Apple’s billion-dollar trial victory in August was tainted by the jury foreman’s failure to disclose a lawsuit and his personal bankruptcy, Samsung Electronics said in a request for dismissal of the verdict.

Samsung said foreman Velvin Hogan was asked during jury selection whether he had been involved in lawsuits and didn’t tell the judge that he had filed for bankruptcy in 1993 and had been sued by his former employer, Seagate Technology.

Samsung has a “substantial strategic relationship” with Seagate and the lawyer who filed the complaint against Hogan is married to an attorney who works for the firm that represented Samsung in the trial against Apple, the company said in a filing Wednesday in federal court in San Jose, California.

“Mr. Hogan’s failure to disclose the Seagate suit raises issues of bias that Samsung should have been allowed to explore,” Samsung said in its request for a new trial.
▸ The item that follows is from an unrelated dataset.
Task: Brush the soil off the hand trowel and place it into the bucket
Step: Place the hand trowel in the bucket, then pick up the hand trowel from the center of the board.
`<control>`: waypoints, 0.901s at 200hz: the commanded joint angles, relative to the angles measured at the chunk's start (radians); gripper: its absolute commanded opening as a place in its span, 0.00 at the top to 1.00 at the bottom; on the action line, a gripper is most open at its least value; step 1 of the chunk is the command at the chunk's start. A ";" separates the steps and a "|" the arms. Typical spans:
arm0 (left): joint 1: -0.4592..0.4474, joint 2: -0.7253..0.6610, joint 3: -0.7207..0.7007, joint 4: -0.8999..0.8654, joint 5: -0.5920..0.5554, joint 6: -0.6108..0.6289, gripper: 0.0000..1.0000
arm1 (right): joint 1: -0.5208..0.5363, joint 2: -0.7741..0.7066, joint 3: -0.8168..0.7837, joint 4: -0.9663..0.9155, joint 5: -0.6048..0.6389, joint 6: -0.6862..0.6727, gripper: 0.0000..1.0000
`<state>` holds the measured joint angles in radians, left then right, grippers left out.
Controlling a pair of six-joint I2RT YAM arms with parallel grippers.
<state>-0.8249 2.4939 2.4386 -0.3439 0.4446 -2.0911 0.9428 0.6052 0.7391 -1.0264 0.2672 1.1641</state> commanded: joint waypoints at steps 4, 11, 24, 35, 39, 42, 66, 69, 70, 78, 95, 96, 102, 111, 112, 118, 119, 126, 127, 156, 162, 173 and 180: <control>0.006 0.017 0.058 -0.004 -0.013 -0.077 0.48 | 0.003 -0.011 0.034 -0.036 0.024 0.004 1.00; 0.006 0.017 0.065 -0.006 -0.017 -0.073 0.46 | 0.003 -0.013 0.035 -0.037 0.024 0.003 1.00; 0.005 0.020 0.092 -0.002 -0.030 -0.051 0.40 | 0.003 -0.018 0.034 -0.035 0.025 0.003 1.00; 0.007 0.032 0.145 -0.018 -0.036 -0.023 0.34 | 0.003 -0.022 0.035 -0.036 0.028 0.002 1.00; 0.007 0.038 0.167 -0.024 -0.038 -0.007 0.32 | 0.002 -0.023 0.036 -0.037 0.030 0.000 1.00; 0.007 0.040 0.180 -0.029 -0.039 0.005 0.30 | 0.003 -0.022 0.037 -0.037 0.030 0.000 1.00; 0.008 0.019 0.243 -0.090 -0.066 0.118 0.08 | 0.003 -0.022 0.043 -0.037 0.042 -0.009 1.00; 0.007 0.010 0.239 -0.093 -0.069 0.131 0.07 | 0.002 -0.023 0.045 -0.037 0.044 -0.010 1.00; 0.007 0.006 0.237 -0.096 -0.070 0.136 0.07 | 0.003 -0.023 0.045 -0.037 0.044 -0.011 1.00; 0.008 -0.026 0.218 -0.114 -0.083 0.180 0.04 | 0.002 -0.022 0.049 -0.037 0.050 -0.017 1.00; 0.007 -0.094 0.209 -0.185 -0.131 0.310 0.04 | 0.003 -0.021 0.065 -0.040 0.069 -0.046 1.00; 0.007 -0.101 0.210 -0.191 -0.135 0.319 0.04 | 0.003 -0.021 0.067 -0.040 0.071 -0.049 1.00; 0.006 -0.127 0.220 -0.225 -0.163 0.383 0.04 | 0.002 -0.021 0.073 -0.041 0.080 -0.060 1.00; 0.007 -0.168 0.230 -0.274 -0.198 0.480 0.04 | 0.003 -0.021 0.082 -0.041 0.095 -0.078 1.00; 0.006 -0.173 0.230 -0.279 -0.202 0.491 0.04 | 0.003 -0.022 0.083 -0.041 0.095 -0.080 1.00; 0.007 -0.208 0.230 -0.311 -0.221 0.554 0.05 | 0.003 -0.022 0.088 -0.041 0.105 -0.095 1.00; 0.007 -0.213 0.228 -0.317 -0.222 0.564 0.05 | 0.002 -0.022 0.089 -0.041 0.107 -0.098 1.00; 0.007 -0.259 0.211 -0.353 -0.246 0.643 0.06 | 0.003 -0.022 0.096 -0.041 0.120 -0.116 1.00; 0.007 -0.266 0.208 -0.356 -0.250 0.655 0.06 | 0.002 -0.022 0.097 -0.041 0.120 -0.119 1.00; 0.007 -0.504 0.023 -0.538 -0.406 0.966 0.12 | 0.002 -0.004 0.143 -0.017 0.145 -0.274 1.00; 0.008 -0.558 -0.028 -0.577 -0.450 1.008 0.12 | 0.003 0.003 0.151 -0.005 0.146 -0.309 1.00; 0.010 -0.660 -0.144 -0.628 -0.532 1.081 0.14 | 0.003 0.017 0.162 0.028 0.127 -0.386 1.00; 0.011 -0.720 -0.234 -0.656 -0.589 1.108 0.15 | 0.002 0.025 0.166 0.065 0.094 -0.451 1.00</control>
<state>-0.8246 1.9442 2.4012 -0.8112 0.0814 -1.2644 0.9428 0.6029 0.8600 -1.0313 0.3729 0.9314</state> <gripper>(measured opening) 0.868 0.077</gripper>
The company also said Hogan’s public statements after the verdict suggest he failed to answer the court’s questions truthfully to “secure a seat on the jury.”

“It is very hard to get a jury verdict thrown out for juror misconduct,” Mark Lemley, a Stanford Law School professor, said in an e-mail. “If he truthfully answered the questions he was asked, Samsung will have a hard time proving bias.”

Hogan, in a phone interview Wednesday, denied that there was any misconduct, saying the court instructions for potential jurors required disclosure of any litigation they were involved in within the last 10 years - and that the 1993 bankruptcy and related litigation involving Seagate fell well outside that time range.

“Had I been asked an open-ended question with no time constraint, of course I would’ve disclosed that,” Hogan said, referring to the bankruptcy and related litigation. “I’m willing to go in front of the judge to tell her that I had no intention of being on this jury, let alone withholding anything that would’ve allowed me to be excused.”

Hogan said once he was selected as a juror he “took it as an honor” because the suit was related to his job as an electrical engineer, which he’s done for almost 40 years.

“I answered every question the judge asked me” and Samsung “had every opportunity to question me,” Hogan said.

He added that he’s surprised Samsung didn’t know about the history it’s now citing given the relationship the lawyer Samsung refers to in its filing has with another lawyer at Quinn Emanuel Urquhart & Sullivan, the firm representing the company.

Hogan said Wednesday’s filing has him wondering whether Samsung “let me in the jury just to have an excuse for a new trial if it didn’t go in their favor.”

Susan Estrich, a Quinn Emanuel lawyer, wrote in a filing on Monday that Apple demanded to know when Samsung’s lawyers learned of Seagate’s lawsuit involving Hogan. Samsung “did not know of Mr. Hogan’s undisclosed litigation against Seagate until after the verdict,” according to the filing.

Samsung said in a filing Wednesday that Diane M. Doolittle, a partner in the Silicon Valley office of Quinn Emanuel, is married to Michael F. Grady, the attorney who filed the 1993 complaint against Hogan on behalf of Seagate.

The lawsuit was a breach of contract claim over a loan Seagate is said to have made to Hogan for $25,000.